A los vagones del metro suben constantemente cantores y músicos improvisados: gitanos rumanos, peruanos y ecuatorianos. Difícilmente les dan dinero. Una mañana de metro sube al vagón un hombre ecuatoriano, guitarra en mano y con el dolor a cuestas de la esposa y los hijos que dejó al otro lado del Atlántico canta
Probablemente ya de mí te has olvidado y mientras tanto yo te seguiré esperando. Reconozco a Juan Gabriel, pero no puedo reconocer la emoción en los rostros porque los españoles en el metro se rinden a la música mexicana, sienten, se viven plenamente en el lugar de siempre, en la misma ciudad y con la misma gente. Dos estaciones del tren y el cantor acaba; ante mi asombro casi todos le dan dinero al hombre ecuatoriano con corazón mexicano prestado esa mañana. La misma sangre, los españoles hermanos por esta vez. Por esta sola vez de viaje en metro la más reaccionaria señora le da cincuenta céntimos de euro al hombre de la guitarra, se le olvida,
se me olvidaba que ya habíamos terminado.
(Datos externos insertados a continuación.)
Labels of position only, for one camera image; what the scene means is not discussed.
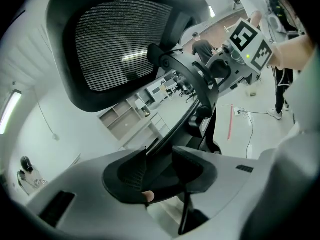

Mientras España se reinventa yo reinvento a España en el fondo de mi alma. Yo esperaba sólo lo mismo de años anteriores: calidez, apoyo, el cariño de siempre; no esperaba encontrar también al resquemor naciente y
probablemente estoy pidiendo demasiado…
En los tiempos de la conquista de América Isabel la Católica debe haberse sentido feliz cuando expulsó al último moro de Granada: Boabdil; a ese moro su madre no lo dejó llorar, lloras como mujer lo que no supiste defender como hombre, le dijo. Aquí en la España de hoy los moros se siguen asentando en compañía de indios americanos y por eso reviven Isabel y el sentimiento nacional. Al amparo de ella todos debemos olvidarnos de aquellos pobres españoles que en tiempos de guerra civil y de miseria encontraron cálido asidero es países hermanos, allende el mar.
Mientras. Aquí. El inmigrante llora en el aeropuerto de Barajas, la niña mora llora en el colegio de Madrid, el pueblo español llora un miedo resucitado. ¿Y quién llora más: Boabdil, el latinoamericano, el moro de hoy, los hijos y nietos argentinos, mexicanos, cubanos del español hermano? En la pantalla de Almodóvar sigue llorando la paloma y a todos nos arrastran el desencuentro y las pasiones,
ay, ay, ay, ay, ay… cantaba, de pasión mortal, moría.